Anyone who stopped learning within the last few years is missing out on the latest technology (Fire TV Stick? FitBit? GoPro? 3D printers?). Our perspectives, tastes, tolerance, world views and understanding can never be broadened if we stop being open to learning.
Here are the top ten proven benefits to learning something new. Consider what it would mean to you if you could achieve one or more of these benefits just because you made a choice to learn.
- Learners are earners. People who continually learn (whether or not they have advanced degrees) will earn more money than those who rely on a narrow set of skills and experiences.
- There is a link between education level and life expectancy. Those who are better educated are healthier.
- Parents who value learning for themselves have children who stay in school longer, have lower rates of crime, and aspire to higher paying jobs.
- People who seek adult learning opportunities are more socially connected, more involved in their communities and more likely to be politically active.
- A research report from The Center for Research on the Wider Benefits of Learning indicates that “personal soft skills such as self-regulation, behavioral management, and social and communication skills are developed in educational settings.”
- The rate of depression is lower for adults who are actively involved in learning activities.
- People in learning environments have a wider and more diverse social circle.

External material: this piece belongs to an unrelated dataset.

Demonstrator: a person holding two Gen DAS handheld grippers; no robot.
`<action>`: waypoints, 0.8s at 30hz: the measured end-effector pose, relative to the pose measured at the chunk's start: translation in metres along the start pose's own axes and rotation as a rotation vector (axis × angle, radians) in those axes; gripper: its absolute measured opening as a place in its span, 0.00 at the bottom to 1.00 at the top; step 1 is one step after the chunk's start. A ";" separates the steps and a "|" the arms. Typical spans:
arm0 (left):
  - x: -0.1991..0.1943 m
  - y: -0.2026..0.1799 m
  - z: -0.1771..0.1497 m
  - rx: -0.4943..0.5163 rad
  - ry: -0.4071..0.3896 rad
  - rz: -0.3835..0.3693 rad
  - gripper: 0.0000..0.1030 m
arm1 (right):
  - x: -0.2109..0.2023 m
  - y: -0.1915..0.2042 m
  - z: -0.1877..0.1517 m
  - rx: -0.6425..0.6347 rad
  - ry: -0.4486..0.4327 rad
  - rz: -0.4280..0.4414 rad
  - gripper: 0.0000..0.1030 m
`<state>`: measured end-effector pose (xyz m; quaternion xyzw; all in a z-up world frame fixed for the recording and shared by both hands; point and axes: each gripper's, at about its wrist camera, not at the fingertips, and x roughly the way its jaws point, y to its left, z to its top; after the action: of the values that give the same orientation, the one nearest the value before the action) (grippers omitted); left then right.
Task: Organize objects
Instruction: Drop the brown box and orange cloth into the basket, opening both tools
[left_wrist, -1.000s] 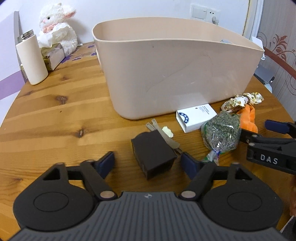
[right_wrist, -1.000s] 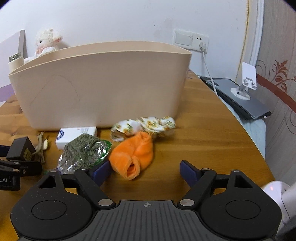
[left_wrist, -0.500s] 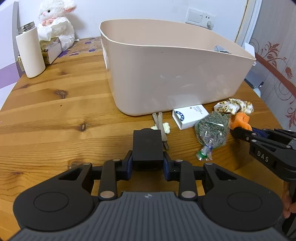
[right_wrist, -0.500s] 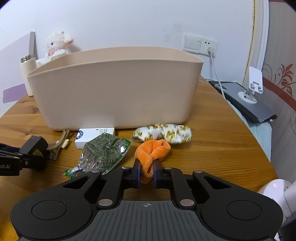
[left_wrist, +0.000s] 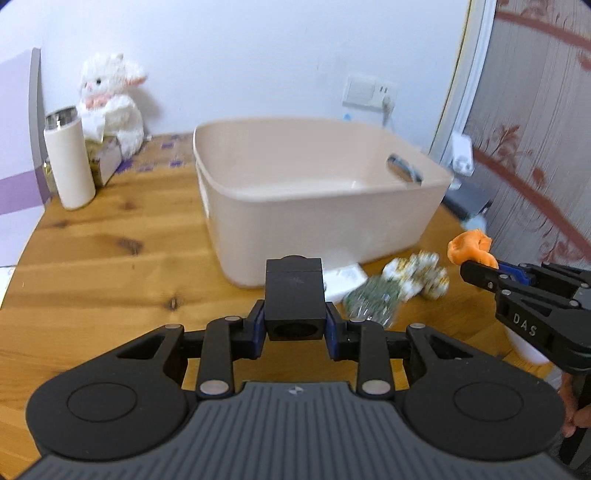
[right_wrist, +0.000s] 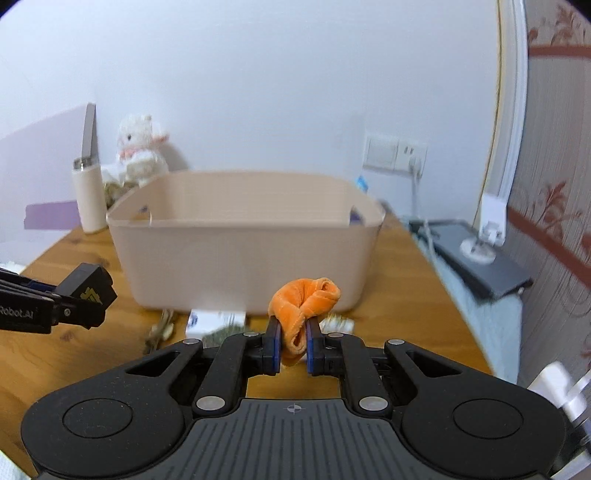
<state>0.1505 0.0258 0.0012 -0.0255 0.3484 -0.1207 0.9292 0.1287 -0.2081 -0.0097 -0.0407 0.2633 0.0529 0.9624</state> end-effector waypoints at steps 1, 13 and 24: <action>-0.003 0.000 0.004 -0.003 -0.011 -0.004 0.33 | -0.004 0.000 0.005 -0.003 -0.020 -0.008 0.12; -0.009 -0.016 0.073 0.030 -0.121 -0.019 0.33 | -0.001 -0.008 0.067 -0.010 -0.169 -0.037 0.12; 0.075 -0.023 0.117 0.066 -0.057 0.106 0.33 | 0.061 -0.010 0.099 -0.002 -0.133 -0.016 0.12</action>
<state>0.2771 -0.0190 0.0445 0.0204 0.3185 -0.0820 0.9441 0.2317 -0.2023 0.0442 -0.0398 0.1981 0.0483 0.9782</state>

- Those who learn readily and continually are better able to pass along what they have learned and act as teachers to their children and to their peers.
- When people learn, they gain confidence for trying new things and stretching themselves.
- Continual learning contributes to higher levels of resilience and self-efficacy in completing a task or tackling a challenge.
Rather than focusing on the reasons not to learn, look at these benefits of learning. Then find the method of learning that suits you best. Where there is a will to learn, you will find the right way – for you – to learn.